* Activity *
Among the entries below, which lines run from the line with "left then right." through the line with "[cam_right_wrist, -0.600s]"? Retype those, both ends included, exactly and without pictures.
### Exercise inputs
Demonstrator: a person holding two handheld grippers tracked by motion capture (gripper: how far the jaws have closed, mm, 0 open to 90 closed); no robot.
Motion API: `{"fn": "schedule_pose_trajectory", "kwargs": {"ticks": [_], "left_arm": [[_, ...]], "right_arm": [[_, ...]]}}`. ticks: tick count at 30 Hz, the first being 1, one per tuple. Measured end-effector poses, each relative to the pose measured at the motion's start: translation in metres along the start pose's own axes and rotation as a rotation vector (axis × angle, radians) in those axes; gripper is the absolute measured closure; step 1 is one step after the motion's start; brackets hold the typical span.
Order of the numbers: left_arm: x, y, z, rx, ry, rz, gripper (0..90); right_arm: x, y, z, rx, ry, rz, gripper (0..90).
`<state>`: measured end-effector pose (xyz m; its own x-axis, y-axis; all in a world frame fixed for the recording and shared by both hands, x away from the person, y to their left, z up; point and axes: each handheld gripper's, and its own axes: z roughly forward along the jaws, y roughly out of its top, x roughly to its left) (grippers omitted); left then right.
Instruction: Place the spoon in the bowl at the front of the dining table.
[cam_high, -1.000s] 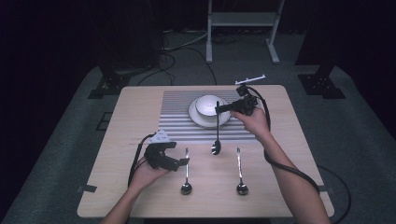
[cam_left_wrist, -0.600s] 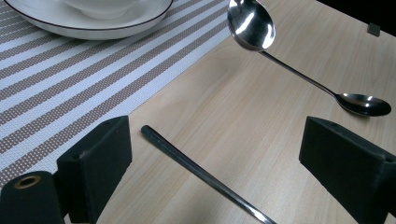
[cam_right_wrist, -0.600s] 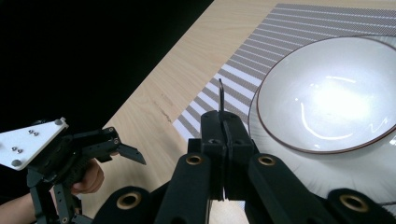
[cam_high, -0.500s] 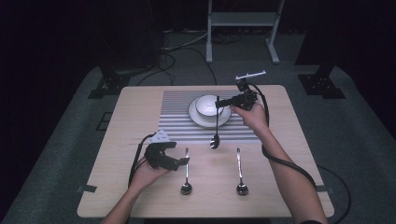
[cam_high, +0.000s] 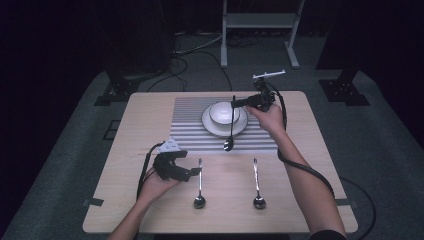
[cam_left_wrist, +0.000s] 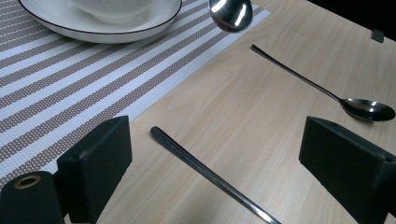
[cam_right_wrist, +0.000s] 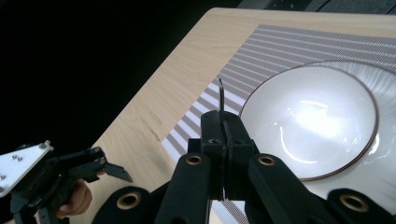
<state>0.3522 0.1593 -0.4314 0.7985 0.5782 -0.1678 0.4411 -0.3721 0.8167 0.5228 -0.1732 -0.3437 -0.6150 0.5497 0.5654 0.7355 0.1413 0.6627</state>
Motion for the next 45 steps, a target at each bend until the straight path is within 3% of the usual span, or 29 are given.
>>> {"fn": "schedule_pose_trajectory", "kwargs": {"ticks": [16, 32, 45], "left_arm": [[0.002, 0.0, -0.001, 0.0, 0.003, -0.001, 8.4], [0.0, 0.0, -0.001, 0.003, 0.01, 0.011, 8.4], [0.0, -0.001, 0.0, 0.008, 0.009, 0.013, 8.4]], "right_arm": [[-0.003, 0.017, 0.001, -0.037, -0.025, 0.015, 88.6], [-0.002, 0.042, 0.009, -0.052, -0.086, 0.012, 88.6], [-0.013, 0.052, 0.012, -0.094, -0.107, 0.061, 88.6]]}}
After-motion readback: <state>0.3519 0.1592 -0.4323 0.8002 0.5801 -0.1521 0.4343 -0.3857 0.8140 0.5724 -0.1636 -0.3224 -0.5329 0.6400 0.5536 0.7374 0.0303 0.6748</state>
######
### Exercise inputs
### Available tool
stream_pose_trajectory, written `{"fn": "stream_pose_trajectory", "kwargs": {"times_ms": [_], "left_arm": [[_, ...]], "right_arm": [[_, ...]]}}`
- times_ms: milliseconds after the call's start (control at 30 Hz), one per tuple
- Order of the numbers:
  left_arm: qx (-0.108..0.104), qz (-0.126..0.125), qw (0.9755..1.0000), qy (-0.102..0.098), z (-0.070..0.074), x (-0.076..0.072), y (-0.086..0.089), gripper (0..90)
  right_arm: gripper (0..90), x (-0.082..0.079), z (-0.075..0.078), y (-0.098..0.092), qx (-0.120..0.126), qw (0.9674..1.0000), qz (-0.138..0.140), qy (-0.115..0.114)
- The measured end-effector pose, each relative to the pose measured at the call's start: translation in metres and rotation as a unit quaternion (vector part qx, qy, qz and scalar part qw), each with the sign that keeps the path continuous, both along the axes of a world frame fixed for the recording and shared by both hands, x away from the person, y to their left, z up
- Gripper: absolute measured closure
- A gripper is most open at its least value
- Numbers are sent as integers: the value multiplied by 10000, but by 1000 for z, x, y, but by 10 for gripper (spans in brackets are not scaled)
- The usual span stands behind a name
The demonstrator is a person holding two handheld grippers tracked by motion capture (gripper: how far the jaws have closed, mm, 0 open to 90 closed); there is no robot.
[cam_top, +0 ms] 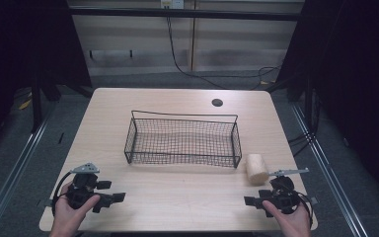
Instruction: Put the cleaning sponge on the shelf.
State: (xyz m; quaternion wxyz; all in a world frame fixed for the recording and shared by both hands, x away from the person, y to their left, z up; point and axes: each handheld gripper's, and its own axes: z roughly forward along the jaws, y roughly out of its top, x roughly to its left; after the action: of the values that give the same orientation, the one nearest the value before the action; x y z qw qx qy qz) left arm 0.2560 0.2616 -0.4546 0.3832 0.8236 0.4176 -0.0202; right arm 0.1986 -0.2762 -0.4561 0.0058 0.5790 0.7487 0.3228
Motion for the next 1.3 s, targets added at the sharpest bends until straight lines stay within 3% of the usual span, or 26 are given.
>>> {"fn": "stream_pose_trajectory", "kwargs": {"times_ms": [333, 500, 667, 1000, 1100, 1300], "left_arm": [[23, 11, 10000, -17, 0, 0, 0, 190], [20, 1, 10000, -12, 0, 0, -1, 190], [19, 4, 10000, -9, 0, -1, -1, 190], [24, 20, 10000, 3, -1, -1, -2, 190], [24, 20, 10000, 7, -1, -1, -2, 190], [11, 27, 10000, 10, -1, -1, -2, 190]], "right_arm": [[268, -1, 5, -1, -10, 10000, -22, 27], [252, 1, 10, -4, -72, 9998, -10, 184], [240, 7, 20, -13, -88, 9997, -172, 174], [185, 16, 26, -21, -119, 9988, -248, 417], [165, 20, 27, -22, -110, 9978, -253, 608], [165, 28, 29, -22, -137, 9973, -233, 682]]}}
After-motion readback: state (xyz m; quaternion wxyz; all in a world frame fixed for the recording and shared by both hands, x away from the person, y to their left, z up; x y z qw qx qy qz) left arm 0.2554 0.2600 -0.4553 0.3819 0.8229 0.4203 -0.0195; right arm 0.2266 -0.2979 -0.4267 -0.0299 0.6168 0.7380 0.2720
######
* The answer *
`<state>`: measured end-effector pose (xyz m; its own x-axis, y-axis; all in a world frame fixed for the recording and shared by both hands, x away from the person, y to their left, z up; point and axes: each handheld gripper's, and its own axes: z roughly forward along the jaws, y roughly out of its top, x roughly to its left) (grippers omitted); left then right.
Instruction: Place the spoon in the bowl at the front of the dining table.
[cam_high, -1.000s] 
[cam_left_wrist, -0.600s] 
[cam_right_wrist, -0.600s] 

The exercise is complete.